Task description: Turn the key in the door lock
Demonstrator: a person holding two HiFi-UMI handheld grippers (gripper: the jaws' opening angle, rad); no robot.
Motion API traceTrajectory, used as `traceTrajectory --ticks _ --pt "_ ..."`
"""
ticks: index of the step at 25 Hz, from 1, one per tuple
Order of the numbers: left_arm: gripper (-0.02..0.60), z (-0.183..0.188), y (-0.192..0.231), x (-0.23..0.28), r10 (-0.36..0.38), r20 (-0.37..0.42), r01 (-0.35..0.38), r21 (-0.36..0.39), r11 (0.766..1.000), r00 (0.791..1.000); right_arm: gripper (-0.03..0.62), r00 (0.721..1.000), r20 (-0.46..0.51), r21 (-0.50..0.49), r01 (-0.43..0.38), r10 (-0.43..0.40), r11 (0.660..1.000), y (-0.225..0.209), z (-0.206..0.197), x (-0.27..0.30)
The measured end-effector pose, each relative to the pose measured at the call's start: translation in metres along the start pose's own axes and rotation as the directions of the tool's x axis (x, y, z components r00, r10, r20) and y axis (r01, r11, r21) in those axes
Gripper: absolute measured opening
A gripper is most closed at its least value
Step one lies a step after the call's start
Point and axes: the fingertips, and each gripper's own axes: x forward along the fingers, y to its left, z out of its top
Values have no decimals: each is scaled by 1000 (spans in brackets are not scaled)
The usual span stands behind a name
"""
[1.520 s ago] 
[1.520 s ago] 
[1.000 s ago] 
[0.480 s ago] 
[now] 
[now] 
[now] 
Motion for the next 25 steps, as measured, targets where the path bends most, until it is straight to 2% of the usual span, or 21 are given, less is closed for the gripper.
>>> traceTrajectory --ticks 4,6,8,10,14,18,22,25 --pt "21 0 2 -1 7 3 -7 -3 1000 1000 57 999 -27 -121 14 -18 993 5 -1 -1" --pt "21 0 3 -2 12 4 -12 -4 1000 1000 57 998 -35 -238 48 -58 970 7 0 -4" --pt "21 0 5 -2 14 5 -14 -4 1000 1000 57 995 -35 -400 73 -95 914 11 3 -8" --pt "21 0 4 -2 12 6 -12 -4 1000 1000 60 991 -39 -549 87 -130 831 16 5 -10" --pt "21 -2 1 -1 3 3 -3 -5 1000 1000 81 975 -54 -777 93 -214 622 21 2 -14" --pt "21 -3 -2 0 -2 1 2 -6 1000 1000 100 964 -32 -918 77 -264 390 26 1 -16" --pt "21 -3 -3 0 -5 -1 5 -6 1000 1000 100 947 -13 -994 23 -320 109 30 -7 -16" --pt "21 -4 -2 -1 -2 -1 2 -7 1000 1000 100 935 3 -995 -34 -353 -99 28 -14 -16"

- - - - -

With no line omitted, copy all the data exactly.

* [Response to this exercise]:
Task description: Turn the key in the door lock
Demonstrator: a person holding two HiFi-UMI handheld grippers (gripper: the jaws' opening angle, rad); no robot.
Motion API traceTrajectory, used as `traceTrajectory --ticks _ --pt "_ ..."`
"""
ticks: index of the step at 25 Hz, from 1, one per tuple
Order of the numbers: left_arm: gripper (-0.02..0.60), z (-0.183..0.188), y (-0.192..0.231), x (-0.23..0.28), r10 (-0.36..0.38), r20 (-0.37..0.42), r01 (-0.35..0.38), r21 (-0.36..0.39), r11 (0.766..1.000), r00 (0.791..1.000); right_arm: gripper (-0.03..0.62), r00 (0.721..1.000), r20 (-0.46..0.51), r21 (-0.50..0.49), r01 (-0.43..0.38), r10 (-0.43..0.40), r11 (0.660..1.000), y (-0.225..0.209), z (-0.206..0.197), x (-0.27..0.30)
The measured end-effector pose, each relative to the pose measured at the call's start: translation in metres along the start pose's own axes and rotation as the directions of the tool's x axis (x, y, z components r00, r10, r20) and y axis (r01, r11, r21) in those axes
Gripper: absolute measured opening
A gripper is most closed at its least value
Step one lies a step after the call's start
Point and axes: the fingertips, and each gripper's own axes: x forward along the fingers, y to its left, z out of its top
Values have no decimals: each is scaled by 1000 (spans in brackets are not scaled)
The usual span stands behind a name
"""
[1.520 s ago] 
[1.520 s ago] 
[1.000 s ago] 
[0.480 s ago] 
[now] 
[now] 
[now] 
Motion for the next 25 steps, as measured, targets where the path bends most, until it is straight to 2% of the usual span, or 21 are given, less is closed for the gripper.
>>> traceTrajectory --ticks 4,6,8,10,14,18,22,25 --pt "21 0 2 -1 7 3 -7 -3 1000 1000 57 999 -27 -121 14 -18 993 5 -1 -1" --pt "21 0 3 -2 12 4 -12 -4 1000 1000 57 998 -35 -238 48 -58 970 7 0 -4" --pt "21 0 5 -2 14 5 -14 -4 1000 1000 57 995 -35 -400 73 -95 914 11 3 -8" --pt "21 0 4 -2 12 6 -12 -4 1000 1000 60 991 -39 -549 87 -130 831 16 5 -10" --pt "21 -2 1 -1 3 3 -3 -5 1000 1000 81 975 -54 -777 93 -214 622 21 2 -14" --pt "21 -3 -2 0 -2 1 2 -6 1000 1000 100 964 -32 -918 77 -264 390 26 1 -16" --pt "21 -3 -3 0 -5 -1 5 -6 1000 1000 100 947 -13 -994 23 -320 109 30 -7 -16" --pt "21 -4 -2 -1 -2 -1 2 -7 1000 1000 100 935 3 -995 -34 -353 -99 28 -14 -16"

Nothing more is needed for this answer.